“Servít je vůl” (Servít is an asshole, literally Servít is an ox; [ˈsɛrviːt jɛ ˈvuːl]) is a Czech phrase which became famous as a graffiti. It started to appear in the 1960s as a students' joke in restrooms of bars in Prague. Later, however, it became a part of popular culture and has spread around the world, often in modified wording.
Servít je vůl Wikipedia
The original inspiration for this phrase is believed to be ex-professor Radim Servít of the Faculty of Civil Engineering of the Czech Technical University in Prague. He taught elasticity and strength of materials in the 1960s and was infamous for his extensive rigour in exams.
Later accounts claim the phrase refers to a different person of the same name.

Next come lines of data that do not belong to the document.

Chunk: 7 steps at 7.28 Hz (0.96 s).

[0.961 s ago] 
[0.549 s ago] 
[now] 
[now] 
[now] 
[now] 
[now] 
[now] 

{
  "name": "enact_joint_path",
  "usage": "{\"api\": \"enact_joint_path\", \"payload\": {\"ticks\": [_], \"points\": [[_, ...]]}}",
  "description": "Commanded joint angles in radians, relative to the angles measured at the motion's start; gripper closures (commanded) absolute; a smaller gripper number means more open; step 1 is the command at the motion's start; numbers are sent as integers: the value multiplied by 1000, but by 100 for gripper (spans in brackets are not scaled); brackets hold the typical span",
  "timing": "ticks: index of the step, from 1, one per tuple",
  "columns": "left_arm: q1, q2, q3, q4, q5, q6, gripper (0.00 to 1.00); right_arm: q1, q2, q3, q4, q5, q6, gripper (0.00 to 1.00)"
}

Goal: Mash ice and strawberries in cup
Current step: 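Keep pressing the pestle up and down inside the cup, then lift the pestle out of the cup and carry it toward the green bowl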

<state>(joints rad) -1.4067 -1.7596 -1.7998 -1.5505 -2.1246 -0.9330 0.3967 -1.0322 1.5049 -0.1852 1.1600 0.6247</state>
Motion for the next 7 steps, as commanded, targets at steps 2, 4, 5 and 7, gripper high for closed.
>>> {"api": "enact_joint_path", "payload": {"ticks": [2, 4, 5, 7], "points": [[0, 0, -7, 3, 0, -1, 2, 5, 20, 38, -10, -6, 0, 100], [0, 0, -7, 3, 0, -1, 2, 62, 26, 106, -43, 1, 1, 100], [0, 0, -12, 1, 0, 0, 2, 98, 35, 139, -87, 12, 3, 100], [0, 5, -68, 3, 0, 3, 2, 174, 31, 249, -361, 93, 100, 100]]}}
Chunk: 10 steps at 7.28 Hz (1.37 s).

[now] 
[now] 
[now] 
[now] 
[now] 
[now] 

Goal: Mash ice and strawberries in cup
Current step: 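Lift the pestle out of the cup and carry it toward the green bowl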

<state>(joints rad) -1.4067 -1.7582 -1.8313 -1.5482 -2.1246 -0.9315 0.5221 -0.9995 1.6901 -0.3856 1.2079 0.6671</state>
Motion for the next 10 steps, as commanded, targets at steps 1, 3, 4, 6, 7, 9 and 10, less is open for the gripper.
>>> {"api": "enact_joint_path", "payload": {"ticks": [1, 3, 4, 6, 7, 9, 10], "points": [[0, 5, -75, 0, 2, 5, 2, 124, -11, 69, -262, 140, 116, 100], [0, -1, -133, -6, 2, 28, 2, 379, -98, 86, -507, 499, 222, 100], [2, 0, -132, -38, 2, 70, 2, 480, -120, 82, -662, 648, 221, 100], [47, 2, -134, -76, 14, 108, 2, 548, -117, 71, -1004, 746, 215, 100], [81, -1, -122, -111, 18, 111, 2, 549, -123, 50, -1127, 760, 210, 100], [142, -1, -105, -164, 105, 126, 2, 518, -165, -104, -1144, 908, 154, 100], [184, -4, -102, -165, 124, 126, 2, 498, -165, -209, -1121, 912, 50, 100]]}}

Students started writing the words "Servít je vůl" on the walls of public restrooms in bars nearby the CTU campus. Thanks to the political mood in the 1960s Czechoslovak Socialist Republic, this graffiti has gradually spread out of Prague, the country and Europe through students and their voices. These graffiti have prevailed for generations all around the world.

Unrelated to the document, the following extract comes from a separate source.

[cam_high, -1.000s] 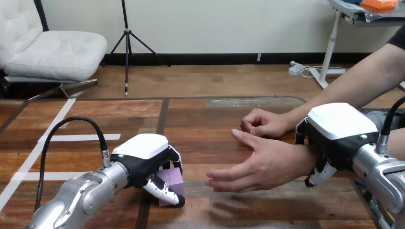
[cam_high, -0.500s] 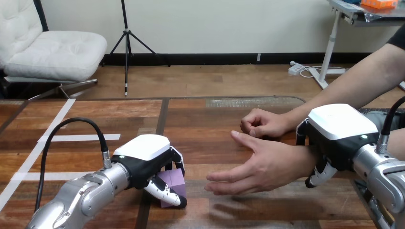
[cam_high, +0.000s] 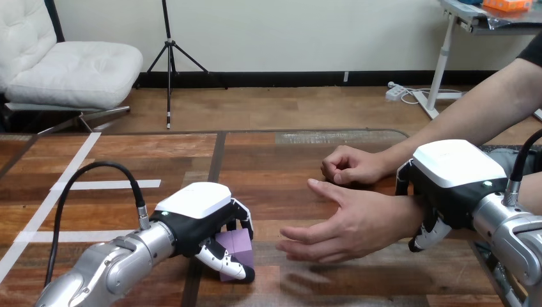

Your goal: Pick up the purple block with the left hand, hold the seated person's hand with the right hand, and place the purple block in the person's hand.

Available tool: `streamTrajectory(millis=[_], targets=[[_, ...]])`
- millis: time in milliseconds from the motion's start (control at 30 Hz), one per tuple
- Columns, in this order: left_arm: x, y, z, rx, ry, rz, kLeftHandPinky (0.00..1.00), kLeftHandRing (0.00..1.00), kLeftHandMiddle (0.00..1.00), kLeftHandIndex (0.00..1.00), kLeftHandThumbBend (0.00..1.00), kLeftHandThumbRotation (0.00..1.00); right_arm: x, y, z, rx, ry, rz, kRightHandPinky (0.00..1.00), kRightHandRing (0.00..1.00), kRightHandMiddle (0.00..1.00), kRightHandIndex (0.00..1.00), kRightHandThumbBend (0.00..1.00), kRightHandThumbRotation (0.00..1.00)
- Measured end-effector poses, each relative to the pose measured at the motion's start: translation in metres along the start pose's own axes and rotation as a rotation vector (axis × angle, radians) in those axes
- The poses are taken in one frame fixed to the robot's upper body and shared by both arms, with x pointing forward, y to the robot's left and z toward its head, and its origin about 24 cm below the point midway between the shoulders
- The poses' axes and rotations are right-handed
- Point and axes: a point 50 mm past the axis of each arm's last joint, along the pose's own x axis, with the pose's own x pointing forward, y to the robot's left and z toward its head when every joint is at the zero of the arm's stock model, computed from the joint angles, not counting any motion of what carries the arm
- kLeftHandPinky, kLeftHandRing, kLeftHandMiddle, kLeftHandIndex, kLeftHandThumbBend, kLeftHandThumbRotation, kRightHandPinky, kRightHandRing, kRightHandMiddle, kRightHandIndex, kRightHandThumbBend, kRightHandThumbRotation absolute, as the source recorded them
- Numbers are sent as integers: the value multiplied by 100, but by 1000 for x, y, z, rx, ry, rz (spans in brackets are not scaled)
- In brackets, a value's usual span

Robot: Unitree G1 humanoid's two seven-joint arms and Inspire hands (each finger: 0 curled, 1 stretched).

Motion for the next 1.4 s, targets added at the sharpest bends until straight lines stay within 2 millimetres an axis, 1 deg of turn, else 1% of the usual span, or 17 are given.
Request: streamTrajectory(millis=[67,167,200,300,467,500,533,833,1233,1400], targets=[[0,-1,0,-6,-11,4,26,34,40,41,47,34,0,0,0,0,0,0,33,42,49,55,83,0],[-2,-3,-1,-36,-37,22,26,33,40,43,49,31,0,0,0,0,-1,-1,32,42,49,55,83,0],[-2,-4,-1,-52,-50,32,27,33,41,44,51,28,0,0,0,0,-1,-1,32,41,48,55,83,0],[-4,-7,-1,-109,-93,66,28,34,42,46,54,25,0,0,0,1,-1,-2,32,41,48,55,83,0],[-8,-9,0,-244,-168,141,30,36,45,50,61,22,0,0,0,1,-1,-2,32,41,48,55,84,0],[-8,-10,1,-275,-178,157,32,37,46,51,65,20,0,0,0,1,-1,-2,32,41,48,55,84,0],[-8,-10,1,-304,-188,172,32,38,47,51,67,19,0,0,0,1,-1,-2,31,41,48,55,84,0],[-6,-15,3,-551,-225,240,35,41,49,52,77,14,0,0,0,0,-2,-1,31,41,48,54,84,0],[-2,-25,7,-872,-275,281,37,42,51,52,80,11,0,0,0,0,-2,-1,30,39,47,54,84,0],[0,-26,8,-1003,-308,329,37,43,51,52,80,10,0,0,0,1,-2,-1,30,38,46,53,83,0]])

Some of the confirmed locations where this graffiti was found:Empire State Building
a Milan train station
a New York City Subway station
a train station in Nesebar, Bulgaria
restrooms in London
a corridor of the canteen in the Soviet polar station Mirny in Antarctica
As time progressed, various new versions of the phrase were created, for example: "Doopravdy nejsem vůl, Servít" (I'm really not an asshole, Servít), "Všichni jste volové! Servít" (You are all assholes! Servít), "Promiň Servíte jsou i větší volové" (Sorry Servít, there are bigger assholes than you) and so on.